No quiero, ¿de acuerdo?
Déjame solo verte en paz.
Refunfuñé por dentro con impaciencia, sintiendo que me asfixiaba.
No tenía tiempo para lidiar con él.
No quería que me recordaran que eligió a esa perra sobre mí simplemente porque era la madre de Roman.
Por Dios, los tiempos han cambiado.
No necesitas estar atado a alguien porque tienen a tu hijo.
Debería haberme elegido a mí.
Solo quería dormir y dejar de sentir mi corazón acelerado como estaba.
—¿Por qué te importa, Adrian?
Estás haciendo muy difícil que continúe con mi vida.
No hice esto para que vuelvas a mi vida.
He aceptado que regresaste con tu ex, la madre de Roman y lo entiendo.
Deja de atormentarte por eso —le reprendí mientras tomaba mis manos.
—No me importa Kelly.
De hecho, sospecho de su participación en el secuestro de Roman entre otras cosas.
Ese tipo de persona no tiene lugar en mi vida.
—Pensé que confiabas en ella.
—Arqueé las cejas sorprendida.
No es de extrañar que la gente tema a Adrian, nada escapa a su atención.
Ni siquiera he dicho a nadie que escuché la voz de Kelly.
Karma es una verdadera perra y no quería que Kelly volteara las cosas y me acusara.
—¿No ves lo preocupado que estoy por ti?
Anoche no pude dormir pensando en ti.
Si sentías dolor o si tenías pesadillas.
No pude venir a verte porque me lo prohibiste.
Es mi culpa por decepcionarte.
¿Puedes no estar enojada conmigo?
—suplicó, sus ojos buscando los míos.
Esta era una nueva faceta de Adrian que no había visto en mucho tiempo.
¿Qué pasó con el tipo macho y testarudo que conocí en el club?
El que empequeñeció mi vida cuando empecé a vivir con él.
No lograba entender cómo podría haberlo cambiado.
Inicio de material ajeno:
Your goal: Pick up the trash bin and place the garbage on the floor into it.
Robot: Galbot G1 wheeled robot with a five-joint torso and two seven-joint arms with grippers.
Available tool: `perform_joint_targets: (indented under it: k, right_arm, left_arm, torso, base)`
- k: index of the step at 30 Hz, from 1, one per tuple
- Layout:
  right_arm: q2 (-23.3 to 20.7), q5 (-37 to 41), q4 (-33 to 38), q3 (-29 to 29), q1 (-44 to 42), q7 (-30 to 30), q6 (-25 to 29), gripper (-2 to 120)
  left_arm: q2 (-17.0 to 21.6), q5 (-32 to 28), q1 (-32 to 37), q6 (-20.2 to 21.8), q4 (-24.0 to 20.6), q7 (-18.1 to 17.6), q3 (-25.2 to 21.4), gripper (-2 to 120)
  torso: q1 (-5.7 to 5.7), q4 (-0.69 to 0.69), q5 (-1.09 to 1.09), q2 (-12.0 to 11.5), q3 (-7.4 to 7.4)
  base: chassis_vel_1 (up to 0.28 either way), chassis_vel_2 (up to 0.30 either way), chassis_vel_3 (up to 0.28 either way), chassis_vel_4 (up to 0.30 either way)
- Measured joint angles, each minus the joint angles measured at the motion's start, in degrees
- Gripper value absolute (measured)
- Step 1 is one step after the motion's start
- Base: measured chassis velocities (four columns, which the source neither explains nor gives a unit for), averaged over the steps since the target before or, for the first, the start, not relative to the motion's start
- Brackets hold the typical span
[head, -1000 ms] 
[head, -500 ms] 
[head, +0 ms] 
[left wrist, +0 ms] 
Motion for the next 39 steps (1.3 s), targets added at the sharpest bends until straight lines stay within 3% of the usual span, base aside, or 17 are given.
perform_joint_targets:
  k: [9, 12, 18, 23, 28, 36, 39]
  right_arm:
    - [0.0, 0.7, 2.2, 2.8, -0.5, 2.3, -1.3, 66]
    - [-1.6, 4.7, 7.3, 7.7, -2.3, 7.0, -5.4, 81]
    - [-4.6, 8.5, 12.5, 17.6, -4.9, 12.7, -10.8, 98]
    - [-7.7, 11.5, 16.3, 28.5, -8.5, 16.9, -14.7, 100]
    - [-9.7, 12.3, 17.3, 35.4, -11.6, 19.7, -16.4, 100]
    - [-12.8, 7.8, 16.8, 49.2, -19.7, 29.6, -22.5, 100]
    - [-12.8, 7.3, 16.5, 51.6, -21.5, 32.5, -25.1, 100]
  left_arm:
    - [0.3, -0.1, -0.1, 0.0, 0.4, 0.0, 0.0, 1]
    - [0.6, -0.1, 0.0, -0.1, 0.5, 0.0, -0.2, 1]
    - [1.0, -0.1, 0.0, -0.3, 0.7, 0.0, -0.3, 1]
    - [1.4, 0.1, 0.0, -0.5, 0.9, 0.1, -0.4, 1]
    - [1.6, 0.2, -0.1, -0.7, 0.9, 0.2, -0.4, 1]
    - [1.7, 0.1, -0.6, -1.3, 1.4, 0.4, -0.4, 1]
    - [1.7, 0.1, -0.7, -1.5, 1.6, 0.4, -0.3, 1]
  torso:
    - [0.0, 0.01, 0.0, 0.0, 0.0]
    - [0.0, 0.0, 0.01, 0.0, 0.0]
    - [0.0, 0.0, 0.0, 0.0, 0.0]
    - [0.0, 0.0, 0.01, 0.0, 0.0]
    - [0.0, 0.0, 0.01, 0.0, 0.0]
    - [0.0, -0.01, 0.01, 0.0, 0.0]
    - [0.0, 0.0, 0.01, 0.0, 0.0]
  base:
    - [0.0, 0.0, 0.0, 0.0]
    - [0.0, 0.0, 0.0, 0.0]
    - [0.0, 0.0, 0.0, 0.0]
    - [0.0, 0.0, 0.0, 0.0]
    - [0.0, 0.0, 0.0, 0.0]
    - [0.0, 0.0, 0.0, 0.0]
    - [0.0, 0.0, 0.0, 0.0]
Sonaba como si no pudiera vivir sin mí.
—De verdad Adrian, no te necesito.
Tengo enfermeras que me cuidan las 24 horas.
Además, no tenemos ninguna conexión entre nosotros.
Ahora tienes a Kelly y yo soy mía.
Cuanto antes empecemos a aceptar que nunca estuvimos destinados a estar juntos, mejor.
—¿Cuándo vas a entender que fue un malentendido y que no estaba pensando con claridad cuando me comprometí con Kelly?
Mi vida no es perfecta, ni tampoco la tuya.
Te he dicho que Kelly no significa nada para mí.
No hay conexión ni amor entre nosotros –nada es igual entre nosotros como antes —confesó.
—¿Y ahora quieres decirme que tienes una conexión conmigo?
—pregunté y sus ojos encontraron los míos.
—Si no estás cerca, me siento triste y solo.
Si estás herida como ahora, siento que te he fallado.
Te necesito –nos necesitamos, Rose.
Acepta que desde que nos conocimos, ha sido un viaje que ninguno de los dos esperaba y cada uno de nosotros ha crecido.
Realmente necesito que dejes de ser defensiva cuando estoy cerca.
Estás herida por mi culpa y estoy aquí para ayudar, ¿de acuerdo?
Mis ojos se humedecieron mientras buscaba en los suyos —Pero nunca me elegiste y ahora no necesito que lo hagas.
Todo lo que siempre quise fue alguien que me viera por quien era –alguien que me eligiera a mí en lugar de otra persona, pero todos me decepcionaron.
Creo que deberías irte.
Los ojos de Adrian se oscurecieron y soltó mis manos.
No sabía qué pasaba por su cabeza, pero mientras Kelly estuviera cerca, sabía que nunca tendría nada con él.
Era mejor así.
Lo siguiente que vi fue él dándome la espalda antes de irse en un santiamén.